Alternatively, Rearden contends that the visual depiction of a child being sexually molested is already covered by the base offense level for shipping material involving the sexual exploitation of a minor, so that more than penetration must be shown for the “sadistic” enhancement to apply. This is not correct, because § 2G2.2(b)(3) is narrower than the base offense level which could, for example, involve pictures of a naked child without physical sexual contact, as the Fifth Circuit observed in Lyckman. 235 F.3d at 240.
He also maintains that § 2G2.2(b)(3) does not apply for the additional reason that the government failed to prove Rearden knew the images he sent portrayed sadistic conduct. Compare United States v. Kimbrough, 69 F.3d 723, 734 (5th Cir.1995)(finding sufficient evidence to conclude that the defendant intentionally ordered and possessed pornography depicting sadistic conduct and affirming enhancement), and United States v. Tucker, 136 F.3d 763, 764 (11th Cir.1998) (per curiam) (adopting reasoning of the Fifth Circuit and holding that intent is a necessary requirement of a § 2G2.2(b)(3) enhancement), with United States v. Richardson, 238 F.3d 837, 840-41 (7th Cir.2001) (observing that sentencing enhancements are generally imposed on the basis of strict liability rather than a defendant's intentions). Rearden testified that he did not look at all of the pictures before he sent them to Settlemyer and did not remember seeing any penetration. However, Rearden also testified that he interpreted Settlemyer's e-mail as a request for pictures of raping or killing children, and that from the images he did look at he “saw they were the type of things he was asking for.” Rearden admitted that he found the images on a website that catered to those involved in homosexual sadistic and masochistic activities. Therefore, we do not need to decide whether the government must prove that a defendant intended to send images that depicted sadistic conduct for § 2G2.2(b)(3) to apply because, even if it must, the evidence supports the enhancement in Rearden's case.
Rearden next argues that he is entitled to resentencing because it is unclear on what basis the district court refused his request for an aberrant behavior downward departure and because the court relied on clearly erroneous factual findings in denying the departure.
We have jurisdiction to review a district court's determination regarding its authority to depart downward under the Guidelines, but we lack jurisdiction to review a discretionary denial of a downward departure.
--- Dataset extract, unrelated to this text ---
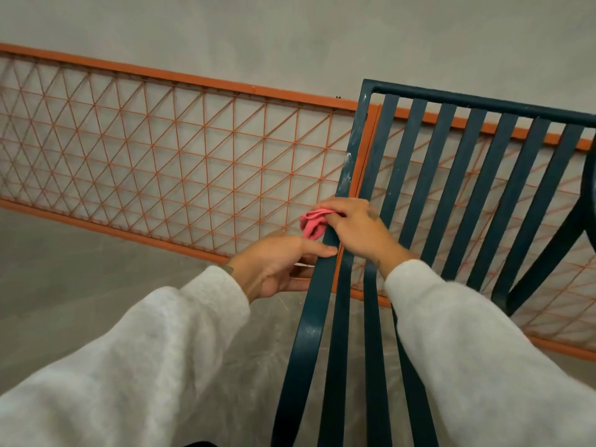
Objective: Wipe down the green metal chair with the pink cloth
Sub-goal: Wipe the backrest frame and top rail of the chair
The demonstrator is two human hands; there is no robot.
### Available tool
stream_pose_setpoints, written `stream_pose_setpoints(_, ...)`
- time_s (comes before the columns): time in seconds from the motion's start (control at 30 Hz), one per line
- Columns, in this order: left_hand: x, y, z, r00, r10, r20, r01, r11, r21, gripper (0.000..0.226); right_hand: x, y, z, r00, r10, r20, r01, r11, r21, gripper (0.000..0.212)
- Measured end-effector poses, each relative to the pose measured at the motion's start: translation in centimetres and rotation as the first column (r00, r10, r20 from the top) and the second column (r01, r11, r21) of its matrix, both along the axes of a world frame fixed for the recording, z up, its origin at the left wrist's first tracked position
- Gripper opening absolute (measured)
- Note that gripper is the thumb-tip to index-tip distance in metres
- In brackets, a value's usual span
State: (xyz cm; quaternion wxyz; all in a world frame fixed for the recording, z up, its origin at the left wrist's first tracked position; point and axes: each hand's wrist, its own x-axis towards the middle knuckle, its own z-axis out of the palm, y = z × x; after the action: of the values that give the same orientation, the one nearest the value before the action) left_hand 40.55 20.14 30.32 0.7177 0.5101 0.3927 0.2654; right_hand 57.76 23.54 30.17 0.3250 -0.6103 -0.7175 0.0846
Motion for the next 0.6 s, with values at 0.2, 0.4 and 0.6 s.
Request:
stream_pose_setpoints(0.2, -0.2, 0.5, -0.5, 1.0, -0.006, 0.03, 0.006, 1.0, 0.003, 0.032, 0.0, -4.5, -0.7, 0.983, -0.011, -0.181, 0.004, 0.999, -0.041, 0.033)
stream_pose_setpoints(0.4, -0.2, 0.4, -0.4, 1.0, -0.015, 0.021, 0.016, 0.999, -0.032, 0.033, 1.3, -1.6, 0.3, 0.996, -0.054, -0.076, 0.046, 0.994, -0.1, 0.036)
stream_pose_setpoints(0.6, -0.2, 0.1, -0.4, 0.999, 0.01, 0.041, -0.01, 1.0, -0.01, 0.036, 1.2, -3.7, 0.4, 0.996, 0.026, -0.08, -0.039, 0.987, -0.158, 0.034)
See United States v. Davis, 264 F.3d 813, 815 (9th Cir.2001). Rearden believes it was the former, based on the government's argument at sentencing that his conduct was not aberrant because he had been able to locate the hard-core child pornography pictures quickly, even though such pictures are typically difficult to find due to their illegality, and because he had saved the pictures on his computer. Rearden interprets these remarks as representing that the court lacked authority to depart on the basis of aberrant behavior, but we disagree: they simply made the case for why the departure was unwarranted. In any event, the court's stated ground for refusing departure was that it could not conclude that Rearden was unfamiliar with this kind of depiction given his writings. This indicates a decision founded in discretion, not lack of authority. See United States v. Pinto, 48 F.3d 384, 389 (9th Cir.1995) (holding that decisions to deny downward departure will be considered discretionary unless the court indicates that it could not do so as a matter of law); Davis, 264 F.3d at 817 (holding that the court's silence regarding authority to depart is not sufficient to indicate belief that it lacked power to depart). Accordingly, we lack jurisdiction to review Rearden's challenge.
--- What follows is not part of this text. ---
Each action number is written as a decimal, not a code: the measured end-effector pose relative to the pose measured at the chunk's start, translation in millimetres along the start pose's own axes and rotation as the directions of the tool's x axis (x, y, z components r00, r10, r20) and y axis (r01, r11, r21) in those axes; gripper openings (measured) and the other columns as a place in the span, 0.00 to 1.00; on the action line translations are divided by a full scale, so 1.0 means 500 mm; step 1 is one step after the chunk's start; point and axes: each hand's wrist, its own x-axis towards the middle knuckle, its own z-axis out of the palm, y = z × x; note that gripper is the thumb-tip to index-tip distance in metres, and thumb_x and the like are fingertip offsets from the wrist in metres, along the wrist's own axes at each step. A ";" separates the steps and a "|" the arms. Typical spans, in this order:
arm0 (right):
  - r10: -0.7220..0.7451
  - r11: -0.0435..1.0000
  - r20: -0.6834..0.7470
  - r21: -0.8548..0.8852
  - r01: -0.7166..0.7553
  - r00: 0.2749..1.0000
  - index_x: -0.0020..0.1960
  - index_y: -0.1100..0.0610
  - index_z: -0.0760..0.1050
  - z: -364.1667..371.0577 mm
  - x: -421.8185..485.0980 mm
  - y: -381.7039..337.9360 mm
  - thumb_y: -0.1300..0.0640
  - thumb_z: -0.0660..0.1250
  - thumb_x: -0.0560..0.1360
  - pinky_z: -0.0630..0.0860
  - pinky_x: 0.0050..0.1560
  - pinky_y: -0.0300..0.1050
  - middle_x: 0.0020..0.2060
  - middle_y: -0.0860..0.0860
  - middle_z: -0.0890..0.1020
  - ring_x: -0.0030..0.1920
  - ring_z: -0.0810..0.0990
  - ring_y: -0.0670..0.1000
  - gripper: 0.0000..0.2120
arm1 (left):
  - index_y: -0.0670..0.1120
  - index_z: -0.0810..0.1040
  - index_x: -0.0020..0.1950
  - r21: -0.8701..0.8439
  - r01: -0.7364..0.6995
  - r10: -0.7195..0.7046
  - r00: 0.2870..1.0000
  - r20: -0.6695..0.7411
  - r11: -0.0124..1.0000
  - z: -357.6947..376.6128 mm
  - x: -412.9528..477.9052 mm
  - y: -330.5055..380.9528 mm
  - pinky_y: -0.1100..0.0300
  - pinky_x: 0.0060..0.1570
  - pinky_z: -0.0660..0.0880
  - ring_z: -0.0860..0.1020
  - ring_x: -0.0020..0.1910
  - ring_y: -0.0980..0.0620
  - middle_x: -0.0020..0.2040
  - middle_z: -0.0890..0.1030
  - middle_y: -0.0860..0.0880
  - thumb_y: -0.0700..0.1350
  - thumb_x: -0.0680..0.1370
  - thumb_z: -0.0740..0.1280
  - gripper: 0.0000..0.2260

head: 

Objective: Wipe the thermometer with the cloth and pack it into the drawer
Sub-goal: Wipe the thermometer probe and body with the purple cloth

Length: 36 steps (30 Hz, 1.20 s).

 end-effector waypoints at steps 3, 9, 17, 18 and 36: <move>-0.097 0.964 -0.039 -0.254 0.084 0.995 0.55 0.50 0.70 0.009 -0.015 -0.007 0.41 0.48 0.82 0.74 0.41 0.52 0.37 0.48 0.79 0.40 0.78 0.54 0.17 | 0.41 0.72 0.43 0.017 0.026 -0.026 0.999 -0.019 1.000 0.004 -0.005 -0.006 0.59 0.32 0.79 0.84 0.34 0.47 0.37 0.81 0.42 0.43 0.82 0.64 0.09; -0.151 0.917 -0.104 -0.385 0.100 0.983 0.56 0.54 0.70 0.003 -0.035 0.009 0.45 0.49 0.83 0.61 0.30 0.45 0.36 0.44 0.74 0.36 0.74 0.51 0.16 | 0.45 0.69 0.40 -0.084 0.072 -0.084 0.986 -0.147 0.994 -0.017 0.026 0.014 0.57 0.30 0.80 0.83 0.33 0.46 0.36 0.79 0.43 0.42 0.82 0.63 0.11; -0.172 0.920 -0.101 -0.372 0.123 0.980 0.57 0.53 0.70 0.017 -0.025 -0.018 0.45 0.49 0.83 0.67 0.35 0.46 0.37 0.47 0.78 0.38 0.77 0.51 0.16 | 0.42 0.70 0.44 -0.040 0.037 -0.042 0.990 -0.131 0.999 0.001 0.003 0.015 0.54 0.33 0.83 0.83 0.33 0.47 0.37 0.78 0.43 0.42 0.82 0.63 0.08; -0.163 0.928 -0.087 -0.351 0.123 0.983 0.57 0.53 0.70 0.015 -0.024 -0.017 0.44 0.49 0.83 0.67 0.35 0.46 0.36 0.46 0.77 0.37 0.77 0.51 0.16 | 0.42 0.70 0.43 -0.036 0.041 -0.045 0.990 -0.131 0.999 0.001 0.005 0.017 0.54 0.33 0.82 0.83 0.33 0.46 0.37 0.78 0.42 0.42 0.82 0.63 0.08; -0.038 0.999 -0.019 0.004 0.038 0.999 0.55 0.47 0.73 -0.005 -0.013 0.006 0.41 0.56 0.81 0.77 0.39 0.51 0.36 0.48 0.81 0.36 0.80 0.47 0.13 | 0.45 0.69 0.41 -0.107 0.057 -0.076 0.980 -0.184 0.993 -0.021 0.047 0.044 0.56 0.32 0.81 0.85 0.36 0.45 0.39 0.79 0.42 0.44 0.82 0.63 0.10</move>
The district court imposed a fine of $10,000, payable in installments of $300 per month as directed by the Probation Office. Rearden maintains that it should not have done this because he established an inability to pay and the court failed explicitly to resolve the question of his future ability to pay as required by Fed.R.Crim.P. 32.
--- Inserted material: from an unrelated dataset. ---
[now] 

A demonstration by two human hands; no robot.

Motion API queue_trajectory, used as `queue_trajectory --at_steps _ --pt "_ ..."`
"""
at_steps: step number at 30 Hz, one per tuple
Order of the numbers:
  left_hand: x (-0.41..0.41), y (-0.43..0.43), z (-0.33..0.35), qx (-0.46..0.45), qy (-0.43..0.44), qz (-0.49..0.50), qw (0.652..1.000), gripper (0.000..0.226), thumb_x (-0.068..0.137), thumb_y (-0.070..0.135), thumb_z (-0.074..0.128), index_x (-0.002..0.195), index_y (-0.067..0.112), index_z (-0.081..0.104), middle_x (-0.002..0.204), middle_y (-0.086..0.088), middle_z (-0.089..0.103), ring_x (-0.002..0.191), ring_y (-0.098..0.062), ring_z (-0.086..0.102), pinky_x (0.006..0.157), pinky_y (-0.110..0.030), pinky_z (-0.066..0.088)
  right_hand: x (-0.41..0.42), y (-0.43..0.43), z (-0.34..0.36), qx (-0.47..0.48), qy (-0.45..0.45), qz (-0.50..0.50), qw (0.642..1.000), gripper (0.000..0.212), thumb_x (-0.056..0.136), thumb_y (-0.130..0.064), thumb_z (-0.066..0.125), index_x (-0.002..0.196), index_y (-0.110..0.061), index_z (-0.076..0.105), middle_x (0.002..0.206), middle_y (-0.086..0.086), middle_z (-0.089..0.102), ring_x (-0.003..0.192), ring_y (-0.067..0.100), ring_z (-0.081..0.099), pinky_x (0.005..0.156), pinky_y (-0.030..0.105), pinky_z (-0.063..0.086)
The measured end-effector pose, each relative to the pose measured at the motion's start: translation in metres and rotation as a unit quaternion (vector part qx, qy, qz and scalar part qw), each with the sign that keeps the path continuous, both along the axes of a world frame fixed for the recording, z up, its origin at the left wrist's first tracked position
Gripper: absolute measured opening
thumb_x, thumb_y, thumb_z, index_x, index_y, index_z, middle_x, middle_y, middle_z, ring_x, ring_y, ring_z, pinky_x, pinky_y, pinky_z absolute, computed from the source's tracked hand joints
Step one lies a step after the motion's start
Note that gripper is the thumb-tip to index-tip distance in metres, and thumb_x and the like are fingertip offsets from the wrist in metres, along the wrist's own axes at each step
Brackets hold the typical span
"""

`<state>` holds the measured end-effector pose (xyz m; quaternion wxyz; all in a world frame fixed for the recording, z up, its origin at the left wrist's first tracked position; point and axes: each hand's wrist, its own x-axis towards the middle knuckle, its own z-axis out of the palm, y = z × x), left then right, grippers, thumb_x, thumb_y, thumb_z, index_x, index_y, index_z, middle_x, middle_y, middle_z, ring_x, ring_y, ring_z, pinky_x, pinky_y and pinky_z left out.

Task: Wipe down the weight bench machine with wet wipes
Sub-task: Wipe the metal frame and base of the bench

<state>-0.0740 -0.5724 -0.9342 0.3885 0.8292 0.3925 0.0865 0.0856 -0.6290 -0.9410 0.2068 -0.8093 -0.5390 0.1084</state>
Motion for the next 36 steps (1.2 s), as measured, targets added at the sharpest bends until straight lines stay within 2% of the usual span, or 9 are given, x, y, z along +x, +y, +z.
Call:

U.S.S.G. § 5E1.2(a) provides that courts “shall impose a fine in all cases, except where the defendant establishes that he is unable to pay and is not likely to become able to pay any fine.” A district court's determination that a defendant has the ability to pay a fine is a finding of fact reviewed for clear error. See United States v. Brickey, 289 F.3d 1144, 1152 (9th Cir.2002). The burden is on the defendant to show inability to pay. United States v. Haggard, 41 F.3d 1320, 1329 (9th Cir.1994).
It is undisputed that Rearden lacked the ability to pay a fine based on his present financial status at the time of sentencing. Nevertheless, the presentence report (PSR) recommended a $10,000 fine as “Rearden should be able to continue his employment as a set decorator and art director and make monthly payments of $300” toward the fine. Rearden contends that there was insufficient evidence of his future ability to pay, but he made no showing that he would be un able to resume his career or to pay anything toward a fine when released. He simply argued that his prospects were uncertain, which is too conjectural to create a conflict with evidence that he had maintained steady employment as an art director and set decorator, earning $60,000 to $80,000 annually, and enjoyed a reputation in the industry for having considerable skill. In these circumstances the court could impose a fine within the guideline range. United States v. Ladum, 141 F.3d 1328, 1344 (9th Cir.1998).
Rearden submits that the court also erred by failing to consider how the stigma associated with his conviction would adversely affect his future ability to retain work. This is a point that he did not make to the sentencing judge, but it goes no place in any event because by this logic, any person convicted of trafficking in child pornography would be exempt from paying a fine as it could always be argued that such a conviction may impair prospects for employment in the future.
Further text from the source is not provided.